**Task instructions**
Pictures must be left out. Print the lines from the beginning of the material through the line holding "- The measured", exactly and nothing else.

**Supplied information**

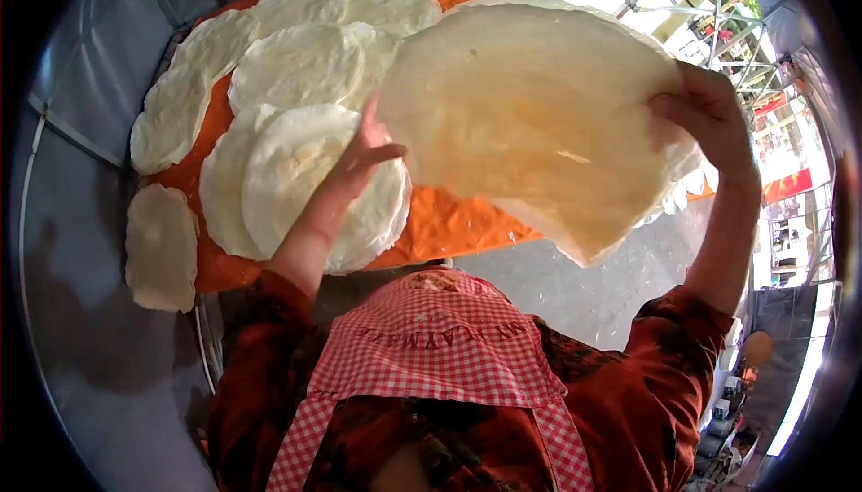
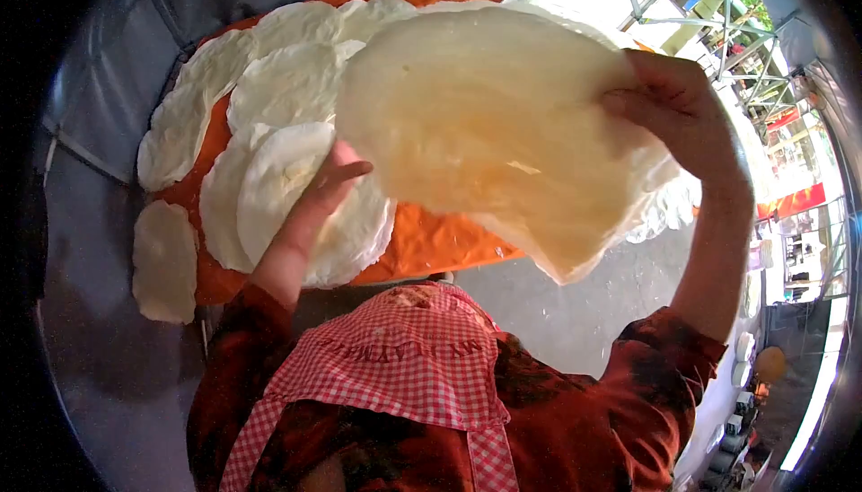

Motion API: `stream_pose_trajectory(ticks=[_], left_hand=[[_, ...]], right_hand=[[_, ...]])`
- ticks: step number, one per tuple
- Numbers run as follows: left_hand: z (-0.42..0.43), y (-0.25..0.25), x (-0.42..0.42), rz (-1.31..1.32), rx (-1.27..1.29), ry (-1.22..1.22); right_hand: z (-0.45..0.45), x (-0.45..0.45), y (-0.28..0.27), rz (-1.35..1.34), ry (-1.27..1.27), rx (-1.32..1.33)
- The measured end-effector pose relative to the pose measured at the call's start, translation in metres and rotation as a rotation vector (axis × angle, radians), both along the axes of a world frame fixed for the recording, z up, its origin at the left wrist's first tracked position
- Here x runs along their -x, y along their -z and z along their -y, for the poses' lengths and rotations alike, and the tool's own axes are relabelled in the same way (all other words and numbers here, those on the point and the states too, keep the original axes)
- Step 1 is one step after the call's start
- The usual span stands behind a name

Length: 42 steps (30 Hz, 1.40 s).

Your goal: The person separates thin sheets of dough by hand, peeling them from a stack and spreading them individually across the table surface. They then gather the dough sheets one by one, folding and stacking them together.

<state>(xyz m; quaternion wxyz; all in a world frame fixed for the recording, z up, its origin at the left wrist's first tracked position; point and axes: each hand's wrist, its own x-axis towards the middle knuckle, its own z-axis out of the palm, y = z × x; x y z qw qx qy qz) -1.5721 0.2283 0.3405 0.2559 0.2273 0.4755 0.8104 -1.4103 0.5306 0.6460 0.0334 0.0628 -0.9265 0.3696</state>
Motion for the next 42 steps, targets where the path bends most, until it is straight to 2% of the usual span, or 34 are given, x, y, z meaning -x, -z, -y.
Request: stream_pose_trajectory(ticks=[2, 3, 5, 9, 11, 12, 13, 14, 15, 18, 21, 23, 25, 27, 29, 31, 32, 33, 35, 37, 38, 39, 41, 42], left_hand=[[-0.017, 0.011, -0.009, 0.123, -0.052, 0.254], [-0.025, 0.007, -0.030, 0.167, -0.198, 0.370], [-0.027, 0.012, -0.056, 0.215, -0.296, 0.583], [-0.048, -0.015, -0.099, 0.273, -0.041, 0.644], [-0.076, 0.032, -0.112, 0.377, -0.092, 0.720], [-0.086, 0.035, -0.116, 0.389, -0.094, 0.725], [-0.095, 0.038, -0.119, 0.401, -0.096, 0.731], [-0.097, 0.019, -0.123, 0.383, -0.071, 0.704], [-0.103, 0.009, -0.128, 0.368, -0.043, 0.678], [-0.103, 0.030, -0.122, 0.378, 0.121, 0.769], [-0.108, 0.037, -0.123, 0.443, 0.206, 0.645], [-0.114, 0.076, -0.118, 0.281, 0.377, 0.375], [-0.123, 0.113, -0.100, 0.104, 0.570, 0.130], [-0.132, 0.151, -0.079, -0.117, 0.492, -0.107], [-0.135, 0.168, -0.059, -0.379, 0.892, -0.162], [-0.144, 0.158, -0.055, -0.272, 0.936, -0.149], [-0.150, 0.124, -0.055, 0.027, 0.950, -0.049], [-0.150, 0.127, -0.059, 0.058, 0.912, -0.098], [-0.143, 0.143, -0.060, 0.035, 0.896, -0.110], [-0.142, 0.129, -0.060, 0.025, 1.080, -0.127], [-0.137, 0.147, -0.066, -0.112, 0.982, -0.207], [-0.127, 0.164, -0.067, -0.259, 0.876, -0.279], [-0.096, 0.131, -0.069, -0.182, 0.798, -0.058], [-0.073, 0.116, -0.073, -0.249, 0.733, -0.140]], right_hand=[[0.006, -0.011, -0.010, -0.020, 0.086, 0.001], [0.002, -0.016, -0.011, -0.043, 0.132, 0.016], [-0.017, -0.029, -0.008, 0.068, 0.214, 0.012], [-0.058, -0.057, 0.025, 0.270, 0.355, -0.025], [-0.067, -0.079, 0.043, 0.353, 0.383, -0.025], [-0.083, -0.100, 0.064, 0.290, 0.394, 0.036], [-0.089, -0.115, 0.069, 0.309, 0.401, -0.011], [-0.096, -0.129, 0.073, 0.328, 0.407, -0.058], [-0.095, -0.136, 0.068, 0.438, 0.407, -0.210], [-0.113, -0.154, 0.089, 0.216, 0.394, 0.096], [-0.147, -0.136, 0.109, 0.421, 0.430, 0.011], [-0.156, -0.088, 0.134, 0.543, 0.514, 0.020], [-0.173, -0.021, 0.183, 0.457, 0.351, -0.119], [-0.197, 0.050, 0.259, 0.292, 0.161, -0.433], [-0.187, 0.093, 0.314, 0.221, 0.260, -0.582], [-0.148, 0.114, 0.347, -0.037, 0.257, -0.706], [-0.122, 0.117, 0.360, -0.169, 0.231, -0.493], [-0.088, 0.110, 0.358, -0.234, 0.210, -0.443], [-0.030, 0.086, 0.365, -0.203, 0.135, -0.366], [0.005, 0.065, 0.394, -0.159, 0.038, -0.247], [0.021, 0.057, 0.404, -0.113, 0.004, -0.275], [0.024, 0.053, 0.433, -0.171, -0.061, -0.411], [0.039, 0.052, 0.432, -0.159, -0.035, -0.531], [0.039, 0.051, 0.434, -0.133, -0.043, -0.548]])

**Answer area**
Motion API: `stream_pose_trajectory(ticks=[_], left_hand=[[_, ...]], right_hand=[[_, ...]])`
- ticks: step number, one per tuple
- Numbers run as follows: left_hand: z (-0.42..0.43), y (-0.25..0.25), x (-0.42..0.42), rz (-1.31..1.32), rx (-1.27..1.29), ry (-1.22..1.22); right_hand: z (-0.45..0.45), x (-0.45..0.45), y (-0.28..0.27), rz (-1.35..1.34), ry (-1.27..1.27), rx (-1.32..1.33)
- The measured end-effector pose relative to the pose measured at the call's start, translation in metres and rotation as a rotation vector (axis × angle, radians), both along the axes of a world frame fixed for the recording, z up, its origin at the left wrist's first tracked position

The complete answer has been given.